Andy McKay

Nov 25, 2016

What people hear

Many years ago when I had just started working in tech properly, I was had a huge amount of imposter syndrome. It felt like I was struggling every day to get my job done and understand the basic things. One day we were in a company meeting and the CEO said:

If that person comes to me and says "I can't do my job", its my job to find a replacement for him.

I was mortified. I just heard:

You cannot come to with any problem because I will think you can't do your job and replace you.

Later on, when I’d stopped caring about working in that company, I brought this up to the CEO. He said it was taken out of context and I could come to him with problems. The truth was, I really couldn’t. That one line had put me in a state of indecision for many months. There were so many better ways to say what he said such as: “it my job to work with that employee to find a way to help them” etc. But the CEO at the time wasn’t that kind of a person.

I’ve taken this to heart because people apply their own context to things you say. The context at work includes things like: your position in the org chart relevant to that person, your experiences in similar situations. For example: if your boss says “you are doing a great job”, is that different from your mother saying “you are doing a great job”?

Of course it does, the context for the person hearing it is applied. This became clear to me quickly as a manager when off the cuff minor technical decision became an issue.
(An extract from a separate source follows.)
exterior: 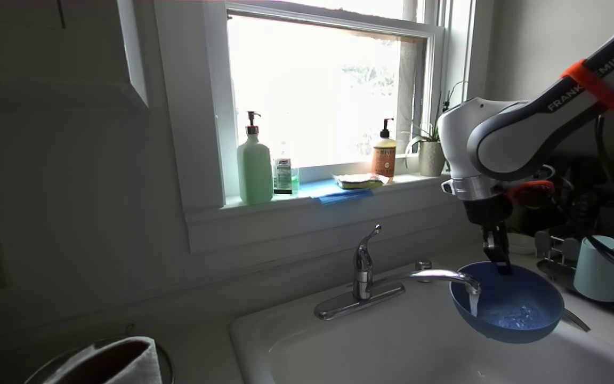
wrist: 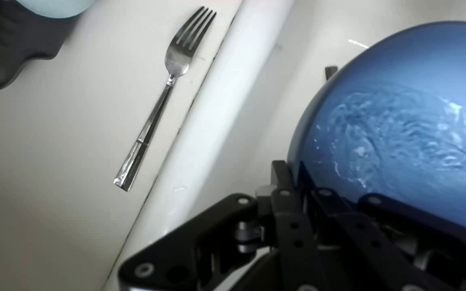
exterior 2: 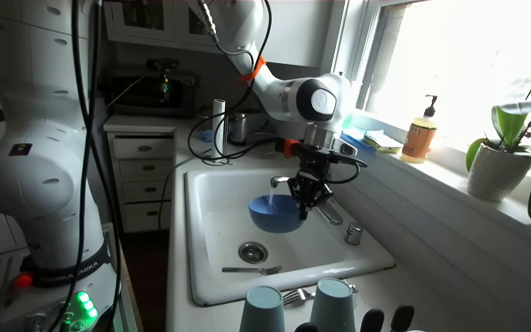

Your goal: Put the blue bowl under the running water, pour the water in the sink, put the blue bowl under the running water again, pour the water in the sink and then put the bowl back on the counter

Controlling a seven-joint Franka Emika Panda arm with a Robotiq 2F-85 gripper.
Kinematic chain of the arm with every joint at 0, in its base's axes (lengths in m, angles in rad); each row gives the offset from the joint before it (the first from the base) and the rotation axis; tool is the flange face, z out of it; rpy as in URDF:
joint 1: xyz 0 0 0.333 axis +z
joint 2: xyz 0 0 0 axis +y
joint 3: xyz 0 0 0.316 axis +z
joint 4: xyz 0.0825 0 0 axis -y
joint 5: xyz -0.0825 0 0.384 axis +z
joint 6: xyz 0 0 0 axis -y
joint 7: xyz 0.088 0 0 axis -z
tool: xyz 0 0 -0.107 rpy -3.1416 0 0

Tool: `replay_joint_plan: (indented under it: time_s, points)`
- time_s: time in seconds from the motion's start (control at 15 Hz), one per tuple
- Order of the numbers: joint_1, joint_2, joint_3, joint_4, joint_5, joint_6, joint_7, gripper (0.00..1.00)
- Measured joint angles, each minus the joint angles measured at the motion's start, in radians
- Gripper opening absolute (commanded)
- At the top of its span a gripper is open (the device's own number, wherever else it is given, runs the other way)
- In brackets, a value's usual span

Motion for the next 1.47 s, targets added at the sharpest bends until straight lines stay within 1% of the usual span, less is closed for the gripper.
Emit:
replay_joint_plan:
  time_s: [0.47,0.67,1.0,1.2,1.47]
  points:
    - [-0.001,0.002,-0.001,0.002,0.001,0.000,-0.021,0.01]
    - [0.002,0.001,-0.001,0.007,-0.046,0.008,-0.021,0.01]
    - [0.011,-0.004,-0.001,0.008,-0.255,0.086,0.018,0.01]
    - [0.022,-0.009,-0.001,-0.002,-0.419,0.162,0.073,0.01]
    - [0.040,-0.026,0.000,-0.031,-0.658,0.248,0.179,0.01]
A junior person said (paraphrasing) “we should do it this way because Andy said so”. Another person replied (paraphrasing again) “don’t do it because Andy said so, do it because its right”. Both reported to me, but the first person had assumed that because I had said it, it must be the way to go. The other (and more experienced person) correctly pointed out the need to critically think about what I’d said.

As you get higher up the chain of responsibility within an organisation this gets harder and harder. That’s why you often see senior people think before they say anything. What they say will be interpreted by different people differently and lead to mis-interpretation. The more people you have in that organisation and the more diverse it is, the more different contexts will applied.

For that reason I’m trying to stop and think more before responding with something that might be prone to mis-interpretation.